Exercise requirements
Retype verbatim the lines of the listing, from the very first through the line with "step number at".
◆ ◆ ◆
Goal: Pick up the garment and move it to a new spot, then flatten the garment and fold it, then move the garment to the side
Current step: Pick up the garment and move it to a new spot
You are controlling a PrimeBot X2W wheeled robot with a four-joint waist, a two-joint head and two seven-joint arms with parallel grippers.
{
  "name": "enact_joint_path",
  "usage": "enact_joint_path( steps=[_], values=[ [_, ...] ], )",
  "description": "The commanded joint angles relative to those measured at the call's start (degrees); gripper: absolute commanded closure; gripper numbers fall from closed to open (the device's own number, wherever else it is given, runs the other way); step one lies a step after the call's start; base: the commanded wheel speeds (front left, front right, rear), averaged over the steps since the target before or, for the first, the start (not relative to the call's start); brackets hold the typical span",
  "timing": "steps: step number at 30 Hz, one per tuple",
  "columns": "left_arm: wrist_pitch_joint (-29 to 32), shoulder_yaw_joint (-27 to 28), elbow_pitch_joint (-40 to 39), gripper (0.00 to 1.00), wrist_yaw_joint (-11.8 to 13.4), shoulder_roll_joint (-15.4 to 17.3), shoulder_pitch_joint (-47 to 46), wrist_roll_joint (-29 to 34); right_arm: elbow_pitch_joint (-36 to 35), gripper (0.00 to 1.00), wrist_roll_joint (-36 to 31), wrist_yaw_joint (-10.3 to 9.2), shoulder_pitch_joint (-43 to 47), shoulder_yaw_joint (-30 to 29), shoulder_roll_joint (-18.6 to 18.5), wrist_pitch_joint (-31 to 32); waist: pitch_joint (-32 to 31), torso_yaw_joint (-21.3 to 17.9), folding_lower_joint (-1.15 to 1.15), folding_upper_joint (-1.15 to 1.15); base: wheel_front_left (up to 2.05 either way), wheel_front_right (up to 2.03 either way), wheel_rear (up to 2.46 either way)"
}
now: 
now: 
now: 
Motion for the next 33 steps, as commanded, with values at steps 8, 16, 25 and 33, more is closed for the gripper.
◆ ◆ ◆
Answer space
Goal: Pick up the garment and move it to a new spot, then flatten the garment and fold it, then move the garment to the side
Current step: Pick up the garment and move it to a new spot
You are controlling a PrimeBot X2W wheeled robot with a four-joint waist, a two-joint head and two seven-joint arms with parallel grippers.
{
  "name": "enact_joint_path",
  "usage": "enact_joint_path( steps=[_], values=[ [_, ...] ], )",
  "description": "The commanded joint angles relative to those measured at the call's start (degrees); gripper: absolute commanded closure; gripper numbers fall from closed to open (the device's own number, wherever else it is given, runs the other way); step one lies a step after the call's start; base: the commanded wheel speeds (front left, front right, rear), averaged over the steps since the target before or, for the first, the start (not relative to the call's start); brackets hold the typical span",
  "timing": "steps: step number at 30 Hz, one per tuple",

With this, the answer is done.